#### [Aim of the exercise]
Using the string "cardboard" as the key, pull each matching line out of the records below.

#### [Data for review]
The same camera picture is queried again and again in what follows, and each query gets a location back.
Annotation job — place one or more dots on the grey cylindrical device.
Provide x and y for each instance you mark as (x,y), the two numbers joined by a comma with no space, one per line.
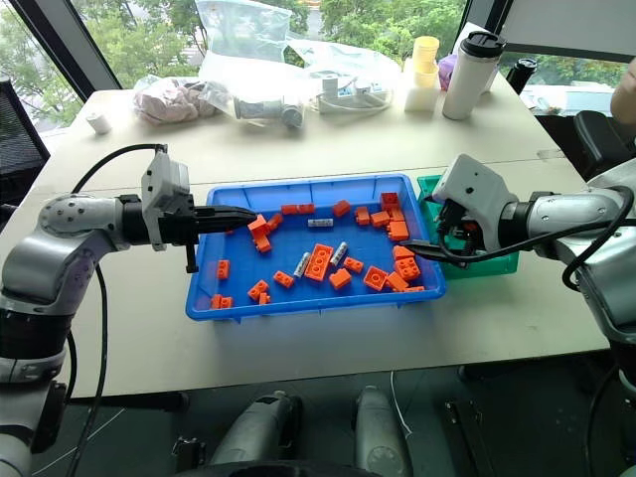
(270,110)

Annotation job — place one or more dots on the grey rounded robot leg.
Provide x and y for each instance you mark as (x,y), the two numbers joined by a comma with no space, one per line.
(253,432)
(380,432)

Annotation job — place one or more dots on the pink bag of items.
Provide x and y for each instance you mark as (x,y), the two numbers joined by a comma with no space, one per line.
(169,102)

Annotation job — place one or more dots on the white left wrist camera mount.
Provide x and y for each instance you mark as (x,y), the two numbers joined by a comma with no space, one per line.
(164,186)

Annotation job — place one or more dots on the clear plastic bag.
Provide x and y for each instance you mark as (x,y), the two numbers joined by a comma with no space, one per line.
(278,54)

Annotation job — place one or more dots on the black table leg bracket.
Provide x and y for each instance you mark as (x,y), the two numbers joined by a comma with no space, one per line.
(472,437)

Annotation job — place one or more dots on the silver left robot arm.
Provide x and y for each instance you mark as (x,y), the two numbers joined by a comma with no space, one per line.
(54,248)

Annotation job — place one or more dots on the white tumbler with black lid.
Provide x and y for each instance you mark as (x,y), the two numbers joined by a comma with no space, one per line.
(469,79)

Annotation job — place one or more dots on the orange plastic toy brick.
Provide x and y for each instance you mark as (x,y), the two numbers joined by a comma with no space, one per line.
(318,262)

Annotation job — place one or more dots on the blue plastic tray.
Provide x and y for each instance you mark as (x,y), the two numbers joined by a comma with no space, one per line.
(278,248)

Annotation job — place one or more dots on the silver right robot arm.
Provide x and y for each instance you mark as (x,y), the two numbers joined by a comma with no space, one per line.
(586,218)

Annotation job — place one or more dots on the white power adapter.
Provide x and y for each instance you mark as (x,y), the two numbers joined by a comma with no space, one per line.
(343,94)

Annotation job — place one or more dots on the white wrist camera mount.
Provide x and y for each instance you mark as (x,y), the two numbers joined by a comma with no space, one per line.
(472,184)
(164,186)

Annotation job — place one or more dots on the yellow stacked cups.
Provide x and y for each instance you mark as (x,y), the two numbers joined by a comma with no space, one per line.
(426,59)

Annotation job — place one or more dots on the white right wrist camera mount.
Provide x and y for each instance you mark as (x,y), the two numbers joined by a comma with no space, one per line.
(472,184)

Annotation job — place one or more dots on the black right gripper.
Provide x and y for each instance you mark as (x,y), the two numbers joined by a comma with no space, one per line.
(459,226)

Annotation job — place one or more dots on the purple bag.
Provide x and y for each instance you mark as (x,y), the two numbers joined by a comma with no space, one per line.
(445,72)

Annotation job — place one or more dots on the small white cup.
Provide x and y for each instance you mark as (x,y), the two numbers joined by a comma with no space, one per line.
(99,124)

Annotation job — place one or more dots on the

...

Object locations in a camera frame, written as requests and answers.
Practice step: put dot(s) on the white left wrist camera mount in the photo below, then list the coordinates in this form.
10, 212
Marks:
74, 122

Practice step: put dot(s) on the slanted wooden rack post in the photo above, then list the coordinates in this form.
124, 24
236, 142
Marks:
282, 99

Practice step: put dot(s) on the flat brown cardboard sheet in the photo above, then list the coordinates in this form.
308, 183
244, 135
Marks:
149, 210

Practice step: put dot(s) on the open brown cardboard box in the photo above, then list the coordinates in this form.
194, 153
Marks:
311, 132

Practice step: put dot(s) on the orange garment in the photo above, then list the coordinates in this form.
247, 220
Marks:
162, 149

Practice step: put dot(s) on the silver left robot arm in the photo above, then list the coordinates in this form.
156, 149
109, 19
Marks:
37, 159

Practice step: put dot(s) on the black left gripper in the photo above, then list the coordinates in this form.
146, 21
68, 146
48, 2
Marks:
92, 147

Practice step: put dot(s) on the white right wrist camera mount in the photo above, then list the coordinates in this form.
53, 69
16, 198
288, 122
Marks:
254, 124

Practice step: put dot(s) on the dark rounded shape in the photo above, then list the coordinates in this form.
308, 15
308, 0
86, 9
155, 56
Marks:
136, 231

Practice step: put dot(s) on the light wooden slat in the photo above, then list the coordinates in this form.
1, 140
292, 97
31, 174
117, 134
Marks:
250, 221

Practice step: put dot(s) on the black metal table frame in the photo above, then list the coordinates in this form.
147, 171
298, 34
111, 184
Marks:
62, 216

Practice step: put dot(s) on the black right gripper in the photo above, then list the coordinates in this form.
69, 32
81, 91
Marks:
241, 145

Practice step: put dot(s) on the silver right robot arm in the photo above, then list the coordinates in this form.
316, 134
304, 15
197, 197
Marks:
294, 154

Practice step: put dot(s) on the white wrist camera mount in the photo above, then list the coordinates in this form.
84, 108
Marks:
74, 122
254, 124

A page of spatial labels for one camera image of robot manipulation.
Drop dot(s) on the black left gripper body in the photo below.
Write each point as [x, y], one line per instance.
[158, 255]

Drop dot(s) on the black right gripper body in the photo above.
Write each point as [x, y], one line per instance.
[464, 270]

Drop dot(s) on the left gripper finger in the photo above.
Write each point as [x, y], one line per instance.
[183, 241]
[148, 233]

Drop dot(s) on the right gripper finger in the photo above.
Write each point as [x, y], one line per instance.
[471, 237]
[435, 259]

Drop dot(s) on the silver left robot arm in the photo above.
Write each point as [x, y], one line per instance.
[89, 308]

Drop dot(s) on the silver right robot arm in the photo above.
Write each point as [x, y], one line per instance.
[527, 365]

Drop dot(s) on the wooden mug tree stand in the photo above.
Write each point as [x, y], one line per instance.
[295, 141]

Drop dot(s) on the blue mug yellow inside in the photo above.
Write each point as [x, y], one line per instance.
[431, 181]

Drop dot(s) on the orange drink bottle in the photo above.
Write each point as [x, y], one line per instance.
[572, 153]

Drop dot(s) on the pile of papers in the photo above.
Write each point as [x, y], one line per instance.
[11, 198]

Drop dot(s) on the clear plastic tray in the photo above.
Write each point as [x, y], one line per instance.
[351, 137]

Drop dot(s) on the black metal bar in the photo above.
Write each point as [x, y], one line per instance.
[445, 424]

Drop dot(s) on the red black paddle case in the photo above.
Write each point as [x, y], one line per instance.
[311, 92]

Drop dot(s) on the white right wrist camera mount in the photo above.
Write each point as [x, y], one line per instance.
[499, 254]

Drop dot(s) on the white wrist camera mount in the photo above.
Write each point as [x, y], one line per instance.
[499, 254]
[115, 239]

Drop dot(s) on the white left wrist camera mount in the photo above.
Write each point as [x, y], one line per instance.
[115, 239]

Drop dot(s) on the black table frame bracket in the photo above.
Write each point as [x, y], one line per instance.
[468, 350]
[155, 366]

#### [Exercise output]
Practice step: put dot(s) on the flat brown cardboard sheet in the photo above, then list the coordinates in this form.
Practice step: put dot(s) on the open brown cardboard box in the photo above, then list the coordinates in this form.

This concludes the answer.